§ **EXERCISE**
Return every line below in which "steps" appears.

§ **GIVEN DATA**

>>>>

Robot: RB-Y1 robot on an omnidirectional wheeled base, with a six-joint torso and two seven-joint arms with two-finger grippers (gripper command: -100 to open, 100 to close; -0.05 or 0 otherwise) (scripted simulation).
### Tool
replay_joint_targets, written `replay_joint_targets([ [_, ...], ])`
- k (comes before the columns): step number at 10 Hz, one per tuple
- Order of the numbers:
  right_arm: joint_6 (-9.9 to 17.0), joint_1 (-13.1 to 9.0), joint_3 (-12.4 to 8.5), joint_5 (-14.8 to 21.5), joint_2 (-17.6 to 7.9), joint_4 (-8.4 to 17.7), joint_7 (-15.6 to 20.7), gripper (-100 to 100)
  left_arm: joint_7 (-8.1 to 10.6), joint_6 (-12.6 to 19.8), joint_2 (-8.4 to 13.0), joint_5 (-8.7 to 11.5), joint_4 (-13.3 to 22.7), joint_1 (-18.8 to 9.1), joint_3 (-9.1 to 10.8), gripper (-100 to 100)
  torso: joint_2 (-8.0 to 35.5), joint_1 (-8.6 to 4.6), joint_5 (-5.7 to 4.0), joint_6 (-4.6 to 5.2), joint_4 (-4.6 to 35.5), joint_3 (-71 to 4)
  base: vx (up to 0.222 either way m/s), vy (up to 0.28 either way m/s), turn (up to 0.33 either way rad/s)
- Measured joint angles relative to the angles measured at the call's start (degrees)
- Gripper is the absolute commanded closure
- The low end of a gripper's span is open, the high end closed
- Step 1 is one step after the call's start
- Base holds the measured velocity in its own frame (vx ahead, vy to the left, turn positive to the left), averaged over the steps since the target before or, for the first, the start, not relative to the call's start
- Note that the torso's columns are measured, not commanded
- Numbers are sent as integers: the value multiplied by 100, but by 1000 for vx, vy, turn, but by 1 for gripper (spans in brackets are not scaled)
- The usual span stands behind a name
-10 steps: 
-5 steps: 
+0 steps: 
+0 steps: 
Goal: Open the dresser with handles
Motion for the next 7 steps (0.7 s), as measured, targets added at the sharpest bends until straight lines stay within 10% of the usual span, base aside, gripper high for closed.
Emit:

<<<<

§ **RESPONSE TO THE TASK**
- Base holds the measured velocity in its own frame (vx ahead, vy to the left, turn positive to the left), averaged over the steps since the target before or, for the first, the start, not relative to the call's start
-10 steps: 
-5 steps: 
+0 steps: 
+0 steps: 
Motion for the next 7 steps (0.7 s), as measured, targets added at the sharpest bends until straight lines stay within 10% of the usual span, base aside, gripper high for closed.

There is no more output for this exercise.